In other words, does the configuration of the currently running kernel make any difference, assuming there's nothing catastrophically wrong with it? (Note that I do always use --menuconfig when I'm genkernelling... I just didn't want to consider it for the purposes of this question.)

----------

## NeddySeagoon

dcljr,

Genkernel is a blunt instrument. It takes no account of anything and uses a kernel .config that is provided with the genkernel package.

It makes no difference if you are booted normally or in the chroot after booting from a CD.

Genkernel makes a completely modular kernel, including almost every module known to Linus, which is why it takes so long to build.
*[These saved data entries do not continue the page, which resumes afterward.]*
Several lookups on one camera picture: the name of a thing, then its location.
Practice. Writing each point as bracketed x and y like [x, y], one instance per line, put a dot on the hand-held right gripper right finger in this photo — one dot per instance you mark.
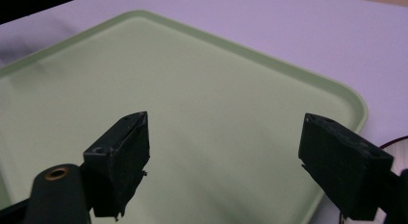
[340, 166]

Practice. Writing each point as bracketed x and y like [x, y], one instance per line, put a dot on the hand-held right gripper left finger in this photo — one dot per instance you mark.
[120, 163]

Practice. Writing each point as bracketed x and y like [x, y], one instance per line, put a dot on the light green plastic tray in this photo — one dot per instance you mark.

However, it deliberately omits sound card support, AGP/DRM support as you may want to use out of kernel options for these things.

----------

## dcljr

 *NeddySeagoon wrote:*   

> Genkernel is a blunt instrument. It takes no account of anything and uses a kernel .config that is provided with the genkernel package.

 

And, for the sake of others reading this, I should mention that the Gentoo Linux Kernel Configuration Guide also says:

 *Quote:*   

> Beyond detecting the architecture type of your system, the configuration utility [genkernel] makes no attempt to identify which hardware is actually present in your system.

 

----------

## Veldrin

not exactly. read the beginning of the page again:

 *Quote:*   

> This guide does not cover the automatic method (genkernel). If you'd prefer to use genkernel to compile and install your kernel, head over to the Genkernel documentation.

 

----------

## dcljr

 *Veldrin wrote:*   

> not exactly. read the beginning of the page again:
> 
>  *Quote:*   This guide does not cover the automatic method (genkernel). If you'd prefer to use genkernel to compile and install your kernel, head over to the Genkernel documentation.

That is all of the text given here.